Required work = Once the line holding "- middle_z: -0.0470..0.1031" is found in the listing below, write it out and each later line exactly, up to and including the one holding "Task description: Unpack".

Entries shown =
═══

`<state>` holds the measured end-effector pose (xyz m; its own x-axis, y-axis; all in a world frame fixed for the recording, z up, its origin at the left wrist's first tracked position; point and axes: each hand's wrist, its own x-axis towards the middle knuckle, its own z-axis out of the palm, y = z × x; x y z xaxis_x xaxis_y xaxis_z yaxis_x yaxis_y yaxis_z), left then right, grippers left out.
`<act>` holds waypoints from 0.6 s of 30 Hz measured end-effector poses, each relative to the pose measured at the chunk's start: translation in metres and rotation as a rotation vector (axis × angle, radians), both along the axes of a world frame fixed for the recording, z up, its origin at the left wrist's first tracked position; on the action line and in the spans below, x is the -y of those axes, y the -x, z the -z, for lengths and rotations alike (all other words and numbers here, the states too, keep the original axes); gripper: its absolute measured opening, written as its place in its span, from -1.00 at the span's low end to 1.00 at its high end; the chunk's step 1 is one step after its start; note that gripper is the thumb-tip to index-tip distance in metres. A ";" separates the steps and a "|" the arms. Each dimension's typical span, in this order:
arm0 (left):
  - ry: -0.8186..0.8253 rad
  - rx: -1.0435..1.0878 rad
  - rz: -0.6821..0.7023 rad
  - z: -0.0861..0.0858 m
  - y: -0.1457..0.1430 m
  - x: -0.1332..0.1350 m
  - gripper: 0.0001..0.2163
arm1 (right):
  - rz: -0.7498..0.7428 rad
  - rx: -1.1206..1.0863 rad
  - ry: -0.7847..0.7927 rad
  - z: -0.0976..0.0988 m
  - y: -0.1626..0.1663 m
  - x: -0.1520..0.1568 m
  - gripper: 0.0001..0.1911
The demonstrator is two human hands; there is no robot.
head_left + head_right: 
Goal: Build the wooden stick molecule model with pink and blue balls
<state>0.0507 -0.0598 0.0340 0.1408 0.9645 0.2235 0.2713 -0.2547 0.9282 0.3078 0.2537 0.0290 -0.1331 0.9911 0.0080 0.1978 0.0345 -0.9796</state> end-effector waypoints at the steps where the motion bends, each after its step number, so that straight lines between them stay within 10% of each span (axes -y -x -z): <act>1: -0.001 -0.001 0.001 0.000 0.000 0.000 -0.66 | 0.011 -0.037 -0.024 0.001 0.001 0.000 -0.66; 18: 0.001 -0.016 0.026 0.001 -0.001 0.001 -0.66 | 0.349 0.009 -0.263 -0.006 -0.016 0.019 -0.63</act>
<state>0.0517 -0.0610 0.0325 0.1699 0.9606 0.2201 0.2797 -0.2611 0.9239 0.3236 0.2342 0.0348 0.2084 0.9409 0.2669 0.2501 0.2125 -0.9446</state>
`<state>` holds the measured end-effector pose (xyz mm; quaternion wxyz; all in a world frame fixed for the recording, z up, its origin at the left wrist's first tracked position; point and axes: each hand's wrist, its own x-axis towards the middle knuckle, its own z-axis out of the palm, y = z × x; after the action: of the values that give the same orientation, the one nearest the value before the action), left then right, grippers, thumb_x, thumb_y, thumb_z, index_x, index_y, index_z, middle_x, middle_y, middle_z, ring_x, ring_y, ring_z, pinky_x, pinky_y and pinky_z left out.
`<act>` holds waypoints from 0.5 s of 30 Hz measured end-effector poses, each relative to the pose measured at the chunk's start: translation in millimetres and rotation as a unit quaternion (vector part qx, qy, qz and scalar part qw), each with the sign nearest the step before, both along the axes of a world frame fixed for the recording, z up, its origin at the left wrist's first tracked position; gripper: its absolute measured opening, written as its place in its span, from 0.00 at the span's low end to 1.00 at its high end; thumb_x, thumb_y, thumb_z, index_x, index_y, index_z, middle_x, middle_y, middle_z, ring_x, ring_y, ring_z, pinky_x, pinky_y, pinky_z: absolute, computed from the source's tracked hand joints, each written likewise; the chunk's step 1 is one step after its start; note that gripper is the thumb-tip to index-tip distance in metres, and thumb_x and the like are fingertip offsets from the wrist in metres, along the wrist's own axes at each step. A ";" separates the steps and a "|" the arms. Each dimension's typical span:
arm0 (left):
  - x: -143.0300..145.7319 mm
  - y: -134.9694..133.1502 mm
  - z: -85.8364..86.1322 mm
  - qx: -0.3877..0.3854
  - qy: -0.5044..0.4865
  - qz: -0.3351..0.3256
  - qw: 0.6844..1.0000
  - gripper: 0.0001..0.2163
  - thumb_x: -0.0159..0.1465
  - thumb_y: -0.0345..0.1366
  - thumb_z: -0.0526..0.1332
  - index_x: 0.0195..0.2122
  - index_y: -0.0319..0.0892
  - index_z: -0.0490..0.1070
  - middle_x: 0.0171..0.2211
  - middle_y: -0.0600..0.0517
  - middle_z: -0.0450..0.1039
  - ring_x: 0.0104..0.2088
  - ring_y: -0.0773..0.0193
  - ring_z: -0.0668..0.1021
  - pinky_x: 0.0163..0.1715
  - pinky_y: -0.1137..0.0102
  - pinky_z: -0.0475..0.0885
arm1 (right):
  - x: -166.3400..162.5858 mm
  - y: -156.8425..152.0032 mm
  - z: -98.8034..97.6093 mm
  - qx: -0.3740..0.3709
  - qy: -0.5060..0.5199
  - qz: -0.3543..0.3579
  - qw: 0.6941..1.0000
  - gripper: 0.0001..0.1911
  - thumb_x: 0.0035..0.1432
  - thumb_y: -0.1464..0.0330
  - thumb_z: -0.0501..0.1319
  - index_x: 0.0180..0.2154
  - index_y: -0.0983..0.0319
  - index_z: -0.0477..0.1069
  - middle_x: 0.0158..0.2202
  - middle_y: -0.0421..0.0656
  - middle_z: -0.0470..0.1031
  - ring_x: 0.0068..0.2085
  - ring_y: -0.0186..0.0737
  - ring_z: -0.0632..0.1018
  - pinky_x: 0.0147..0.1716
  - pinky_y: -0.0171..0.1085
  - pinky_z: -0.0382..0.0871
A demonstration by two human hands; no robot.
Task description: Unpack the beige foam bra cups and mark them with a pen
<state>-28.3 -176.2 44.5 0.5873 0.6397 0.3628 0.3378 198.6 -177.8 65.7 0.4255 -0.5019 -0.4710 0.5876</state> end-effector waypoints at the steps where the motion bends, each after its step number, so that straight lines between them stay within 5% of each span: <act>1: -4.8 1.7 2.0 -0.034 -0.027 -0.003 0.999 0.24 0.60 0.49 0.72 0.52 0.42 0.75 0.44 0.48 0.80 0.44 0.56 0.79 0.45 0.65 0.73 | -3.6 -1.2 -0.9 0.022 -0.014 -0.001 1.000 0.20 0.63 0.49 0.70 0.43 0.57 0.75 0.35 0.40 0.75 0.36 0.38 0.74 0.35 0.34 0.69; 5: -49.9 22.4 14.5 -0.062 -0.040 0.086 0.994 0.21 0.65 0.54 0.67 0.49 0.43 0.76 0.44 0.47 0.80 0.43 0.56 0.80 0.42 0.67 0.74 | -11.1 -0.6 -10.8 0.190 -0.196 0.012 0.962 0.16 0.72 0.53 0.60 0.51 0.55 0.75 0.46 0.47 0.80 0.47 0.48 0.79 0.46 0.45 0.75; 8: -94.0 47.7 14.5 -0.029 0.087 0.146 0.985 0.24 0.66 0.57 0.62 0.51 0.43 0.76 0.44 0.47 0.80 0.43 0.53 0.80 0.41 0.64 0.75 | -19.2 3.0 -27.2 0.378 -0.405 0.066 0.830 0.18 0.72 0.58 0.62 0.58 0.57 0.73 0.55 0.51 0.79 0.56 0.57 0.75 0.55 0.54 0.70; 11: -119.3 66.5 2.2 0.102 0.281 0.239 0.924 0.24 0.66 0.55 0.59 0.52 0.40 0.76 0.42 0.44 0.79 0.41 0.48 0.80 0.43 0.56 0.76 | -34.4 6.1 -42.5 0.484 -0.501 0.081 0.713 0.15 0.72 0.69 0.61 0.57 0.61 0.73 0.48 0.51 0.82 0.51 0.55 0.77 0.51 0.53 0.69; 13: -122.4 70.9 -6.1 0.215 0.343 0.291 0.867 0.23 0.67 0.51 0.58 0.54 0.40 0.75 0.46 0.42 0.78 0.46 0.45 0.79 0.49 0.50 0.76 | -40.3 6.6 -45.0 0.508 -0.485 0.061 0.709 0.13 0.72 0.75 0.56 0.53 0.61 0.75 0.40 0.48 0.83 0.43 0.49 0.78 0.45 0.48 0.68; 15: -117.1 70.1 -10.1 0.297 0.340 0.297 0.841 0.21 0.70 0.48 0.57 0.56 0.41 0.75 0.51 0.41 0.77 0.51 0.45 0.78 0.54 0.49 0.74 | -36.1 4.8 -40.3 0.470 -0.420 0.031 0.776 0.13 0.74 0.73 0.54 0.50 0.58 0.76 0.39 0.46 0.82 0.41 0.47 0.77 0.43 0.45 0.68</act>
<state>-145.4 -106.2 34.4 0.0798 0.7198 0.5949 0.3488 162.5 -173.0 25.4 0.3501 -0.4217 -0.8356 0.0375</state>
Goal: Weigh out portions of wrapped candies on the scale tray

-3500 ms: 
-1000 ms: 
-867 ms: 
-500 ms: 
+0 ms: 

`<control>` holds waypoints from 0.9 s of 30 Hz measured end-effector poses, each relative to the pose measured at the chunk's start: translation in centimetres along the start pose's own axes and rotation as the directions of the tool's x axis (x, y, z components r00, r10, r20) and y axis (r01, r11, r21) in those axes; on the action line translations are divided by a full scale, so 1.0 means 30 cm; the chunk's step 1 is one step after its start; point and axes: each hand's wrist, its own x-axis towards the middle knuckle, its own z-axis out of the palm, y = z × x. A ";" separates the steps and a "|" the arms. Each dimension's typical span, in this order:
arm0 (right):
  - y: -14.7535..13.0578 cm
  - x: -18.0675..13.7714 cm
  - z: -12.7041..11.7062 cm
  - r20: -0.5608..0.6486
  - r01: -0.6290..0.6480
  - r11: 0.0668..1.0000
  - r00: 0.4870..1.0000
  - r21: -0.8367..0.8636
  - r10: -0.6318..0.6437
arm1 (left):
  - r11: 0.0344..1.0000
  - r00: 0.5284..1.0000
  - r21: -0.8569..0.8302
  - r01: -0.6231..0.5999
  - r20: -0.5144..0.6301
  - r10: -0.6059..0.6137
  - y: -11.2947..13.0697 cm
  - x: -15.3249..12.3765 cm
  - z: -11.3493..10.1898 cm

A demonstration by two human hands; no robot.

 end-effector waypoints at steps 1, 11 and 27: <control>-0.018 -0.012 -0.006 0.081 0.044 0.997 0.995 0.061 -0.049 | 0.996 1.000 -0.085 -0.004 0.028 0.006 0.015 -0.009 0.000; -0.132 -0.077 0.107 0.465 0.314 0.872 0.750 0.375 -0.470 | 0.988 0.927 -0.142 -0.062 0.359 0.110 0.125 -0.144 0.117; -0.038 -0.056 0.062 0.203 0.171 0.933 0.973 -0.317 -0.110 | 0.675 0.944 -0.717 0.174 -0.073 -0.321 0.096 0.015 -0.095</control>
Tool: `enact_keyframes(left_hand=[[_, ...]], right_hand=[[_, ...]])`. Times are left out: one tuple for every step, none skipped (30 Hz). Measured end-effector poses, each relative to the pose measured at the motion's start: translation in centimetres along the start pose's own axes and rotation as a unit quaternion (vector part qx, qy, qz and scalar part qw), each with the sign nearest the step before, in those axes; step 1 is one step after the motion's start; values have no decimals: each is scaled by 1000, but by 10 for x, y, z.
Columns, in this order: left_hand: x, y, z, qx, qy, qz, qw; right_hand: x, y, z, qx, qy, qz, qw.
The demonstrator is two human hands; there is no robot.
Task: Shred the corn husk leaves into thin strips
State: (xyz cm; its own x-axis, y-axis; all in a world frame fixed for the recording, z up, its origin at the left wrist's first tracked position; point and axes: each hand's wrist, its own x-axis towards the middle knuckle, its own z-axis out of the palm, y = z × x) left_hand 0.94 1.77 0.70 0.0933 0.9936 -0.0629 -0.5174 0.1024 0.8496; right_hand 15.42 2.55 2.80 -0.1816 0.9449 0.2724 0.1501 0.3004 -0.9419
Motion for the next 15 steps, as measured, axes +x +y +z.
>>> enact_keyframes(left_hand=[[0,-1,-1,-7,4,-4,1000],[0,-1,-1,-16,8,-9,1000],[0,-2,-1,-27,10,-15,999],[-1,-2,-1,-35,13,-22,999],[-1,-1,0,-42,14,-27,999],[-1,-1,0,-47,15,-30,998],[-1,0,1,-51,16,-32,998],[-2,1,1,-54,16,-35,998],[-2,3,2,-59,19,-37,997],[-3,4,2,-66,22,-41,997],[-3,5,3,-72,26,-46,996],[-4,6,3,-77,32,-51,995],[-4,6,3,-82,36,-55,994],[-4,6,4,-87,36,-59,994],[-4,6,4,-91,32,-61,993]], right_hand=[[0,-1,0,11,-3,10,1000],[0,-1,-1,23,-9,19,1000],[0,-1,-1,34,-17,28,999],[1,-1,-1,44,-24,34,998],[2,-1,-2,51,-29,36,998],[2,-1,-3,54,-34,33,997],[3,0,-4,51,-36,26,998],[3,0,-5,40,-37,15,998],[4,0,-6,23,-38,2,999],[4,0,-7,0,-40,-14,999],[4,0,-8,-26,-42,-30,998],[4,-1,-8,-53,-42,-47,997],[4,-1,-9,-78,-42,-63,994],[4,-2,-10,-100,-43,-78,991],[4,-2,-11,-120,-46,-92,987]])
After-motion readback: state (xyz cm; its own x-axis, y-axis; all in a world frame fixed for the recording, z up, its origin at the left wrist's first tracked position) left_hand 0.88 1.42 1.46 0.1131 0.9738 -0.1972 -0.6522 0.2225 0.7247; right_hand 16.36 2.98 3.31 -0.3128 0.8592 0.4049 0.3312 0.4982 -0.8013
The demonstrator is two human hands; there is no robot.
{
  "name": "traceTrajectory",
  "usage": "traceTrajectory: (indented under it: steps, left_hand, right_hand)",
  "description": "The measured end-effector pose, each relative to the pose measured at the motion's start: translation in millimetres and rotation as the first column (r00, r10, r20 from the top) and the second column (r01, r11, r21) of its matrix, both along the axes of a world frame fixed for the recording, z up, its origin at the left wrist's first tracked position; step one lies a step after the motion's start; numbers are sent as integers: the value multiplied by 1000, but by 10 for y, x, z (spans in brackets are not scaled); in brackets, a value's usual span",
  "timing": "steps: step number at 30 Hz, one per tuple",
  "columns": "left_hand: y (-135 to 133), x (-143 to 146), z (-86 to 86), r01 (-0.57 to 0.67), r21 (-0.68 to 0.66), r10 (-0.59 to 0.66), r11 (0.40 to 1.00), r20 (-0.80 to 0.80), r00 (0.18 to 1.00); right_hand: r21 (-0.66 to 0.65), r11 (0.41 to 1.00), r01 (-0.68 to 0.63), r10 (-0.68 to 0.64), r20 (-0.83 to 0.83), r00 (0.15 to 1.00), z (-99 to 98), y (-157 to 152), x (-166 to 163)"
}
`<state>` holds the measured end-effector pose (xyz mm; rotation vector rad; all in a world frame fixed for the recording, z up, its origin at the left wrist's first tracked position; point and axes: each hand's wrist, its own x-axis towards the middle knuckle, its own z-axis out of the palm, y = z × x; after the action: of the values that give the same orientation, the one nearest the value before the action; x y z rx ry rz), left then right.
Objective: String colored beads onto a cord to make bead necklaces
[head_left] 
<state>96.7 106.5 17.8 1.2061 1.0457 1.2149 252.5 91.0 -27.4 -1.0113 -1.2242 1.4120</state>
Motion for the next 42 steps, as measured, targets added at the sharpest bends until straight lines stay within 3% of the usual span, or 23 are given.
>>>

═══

Result for this exercise =
  - middle_z: -0.0470..0.1031
  - ring_x: 0.0068..0.2085
  - ring_y: -0.0186..0.0737
  - ring_z: -0.0632..0.1018
  - pinky_x: 0.0147..0.1716
  - pinky_y: -0.0171..0.1085
  - pinky_z: -0.0382..0.0871
A demonstration by two human hands; no robot.
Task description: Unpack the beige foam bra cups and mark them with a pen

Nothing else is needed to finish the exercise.